«Мне здесь не работать, не работать», – будто мантру повторяла она, стараясь не коситься на Агафонова, который как ни в чем не бывало проследовал к своему персональному лифту.

– Я думал, хреновы самки богомола тебе голову откусят, – усмехнулся он и, как только двери лифта закрылись, наклонился над Евой. – Но ты молодец, стойко держалась. Теперь народ знает, что ты со мной, – пророкотал он, накрывая ее губы своими. Его пальцы смяли ее волосы. Одна рука осталась на Евином затылке, а другая, скользнув по спине, легла на ягодицу, и тут же Агафонов, поморщившись, отстранился.

– Проклятые перья, – проворчал он недовольно. – С самого утра мечтаю содрать с тебя это платье.

– Да ну? – слабо усмехнулась Ева. – Утром ты мечтал о пирожках, – тихо рассмеялась она и внезапно умолкла, поняв, что лифт доставил их в пентхаус.

– Пирожки скрасили мне ожидание, – пробурчал Агафонов и, чмокнув ее в висок, за руку вывел в просторный светлый холл. – Сейчас познакомлю тебя кое с кем…

Ева опалила его возмущенным взглядом и попыталась вернуться в лифт, но Агафонов крепко держал ее за плечи.

– Я не извращенец, Ева, – рыкнул он, прижимая ее к себе. – И делить тебя ни с кем не намерен, поняла?

– Тогда о чем речь? – попробовала вырваться она и даже локоток протиснула, стараясь отодвинуть от себя большого и сильного мужчину, нависшего над ней. И тут же услышала, как по паркету зацокали когти. Огромный черный пес выжидательно остановился поодаль и напряженно всматривался в лица людей, нарушивших его одиночество.

– Свои, Зак, – спокойно предостерег пса Агафонов. – Это Ева, – улыбнулся он перепуганной девушке, – а это Зак – кабан доморощенный!

– Какой он породы? – бойко поинтересовалась Ева.
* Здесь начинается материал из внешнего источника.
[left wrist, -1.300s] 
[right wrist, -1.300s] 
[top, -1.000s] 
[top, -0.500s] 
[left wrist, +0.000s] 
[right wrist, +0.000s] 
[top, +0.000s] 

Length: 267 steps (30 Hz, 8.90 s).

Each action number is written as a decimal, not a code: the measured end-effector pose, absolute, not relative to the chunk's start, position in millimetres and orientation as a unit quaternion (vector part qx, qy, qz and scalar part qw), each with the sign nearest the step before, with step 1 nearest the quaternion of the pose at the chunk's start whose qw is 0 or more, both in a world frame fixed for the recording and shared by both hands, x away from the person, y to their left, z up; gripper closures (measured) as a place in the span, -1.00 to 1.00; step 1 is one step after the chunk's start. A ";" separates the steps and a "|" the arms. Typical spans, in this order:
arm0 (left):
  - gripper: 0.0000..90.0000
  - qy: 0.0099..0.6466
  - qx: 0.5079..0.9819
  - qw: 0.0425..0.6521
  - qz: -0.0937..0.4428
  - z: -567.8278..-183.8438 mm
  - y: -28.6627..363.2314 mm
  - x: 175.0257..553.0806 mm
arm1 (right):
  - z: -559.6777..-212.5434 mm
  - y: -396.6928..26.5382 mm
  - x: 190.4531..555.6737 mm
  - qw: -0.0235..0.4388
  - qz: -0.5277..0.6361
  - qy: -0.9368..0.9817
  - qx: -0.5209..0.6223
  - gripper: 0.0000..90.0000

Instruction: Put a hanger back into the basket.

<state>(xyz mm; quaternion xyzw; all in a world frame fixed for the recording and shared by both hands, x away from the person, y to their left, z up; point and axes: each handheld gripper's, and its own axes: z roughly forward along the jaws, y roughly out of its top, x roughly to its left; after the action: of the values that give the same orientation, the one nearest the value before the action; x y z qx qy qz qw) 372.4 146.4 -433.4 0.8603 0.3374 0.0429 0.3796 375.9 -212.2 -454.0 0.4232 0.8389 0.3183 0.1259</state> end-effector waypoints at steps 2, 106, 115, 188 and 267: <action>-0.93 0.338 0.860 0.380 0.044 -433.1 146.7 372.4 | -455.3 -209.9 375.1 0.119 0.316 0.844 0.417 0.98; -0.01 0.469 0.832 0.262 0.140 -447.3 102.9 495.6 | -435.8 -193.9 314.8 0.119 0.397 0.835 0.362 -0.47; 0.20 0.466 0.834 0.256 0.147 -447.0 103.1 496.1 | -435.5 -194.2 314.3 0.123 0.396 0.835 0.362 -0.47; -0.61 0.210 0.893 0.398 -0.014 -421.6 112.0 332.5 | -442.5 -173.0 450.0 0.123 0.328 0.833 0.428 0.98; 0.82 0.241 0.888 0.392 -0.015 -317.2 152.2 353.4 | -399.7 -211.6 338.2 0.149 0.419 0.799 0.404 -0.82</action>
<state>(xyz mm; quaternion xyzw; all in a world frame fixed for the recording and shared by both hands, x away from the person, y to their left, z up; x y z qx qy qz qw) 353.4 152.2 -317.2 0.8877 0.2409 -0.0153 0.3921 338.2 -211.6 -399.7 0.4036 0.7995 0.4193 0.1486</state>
И Агафонову показалось, что она ничуть не испугалась.

– Помесь кабана с медведем, – хохотнул Михаил, оглаживая ее по спине. – А если серьезно, то метис московской сторожевой и кавказца. Очень умный пес. Это папа мой по делам уехал, – сообщил он. – Вот и пришлось на время взять.

– Зак, – позвала Ева и наклонилась к собаке. Провела ладонью по широкому лбу. – Собачка моя дорогая, – проворковала она, оглаживая большую, как у телка, голову.

– Ничего себе собачка! Это серьезный пес, Ева, – улыбнулся Агафонов, целуя ее в висок, а потом в шею. – А ты чем занимался, Зак? – серьезно осведомился он у собаки, и пес, оглянувшись на хозяина, лениво потрусил к террасе. Михаил, неохотно выпустив Еву из своих объятий, вслед за собакой прошел на кухню, а там в открытую дверь вышел на террасу и недовольно присвистнул. – Оголодал, что ли? – поинтересовался изумленно, увидев пару придушенных голубей. Пес посмотрел на него серьезно и будто бы укорил:

«Ну ты даешь, Мишаня? Это же добыча!»

– Вот и радуйся, – пробурчал Агафонов. – Только больше птиц не лови, а то ко мне заявится долбаный Гринпис. Занимайся своим трофеем, – подытожил он, – а нам не мешай, ладно?

Пес, будто соглашаясь, кивнул и с голубем в зубах потащился в дальний угол террасы.

Агафонов, тяжело вздохнув и оставив стеклянную раздвижную дверь чуть приоткрытой, вернулся к Еве.

– Не бойся, – заявил он, обнимая ее. Его пальцы прошлись по шее, затем по спине. А губы снова прокладывали дорожку к ключице. – Зак до утра не вернется.

– Ему же холодно…

– Это дворовая собака, – поставил точку в споре Михаил. – Чай, кофе, вино? Что желаешь?

– Ничего, – охнула Ева, прижимаясь к нему и безотчетно водя ладошкой по груди.

 – Тогда первая занимай ванную, – распорядился он, кивая на полупрозрачную стеклянную дверь, – а я пока схожу за твоими вещами. Нет смысла оставлять их в офисе. Сейчас народ разойдется и каждый этаж опечатают.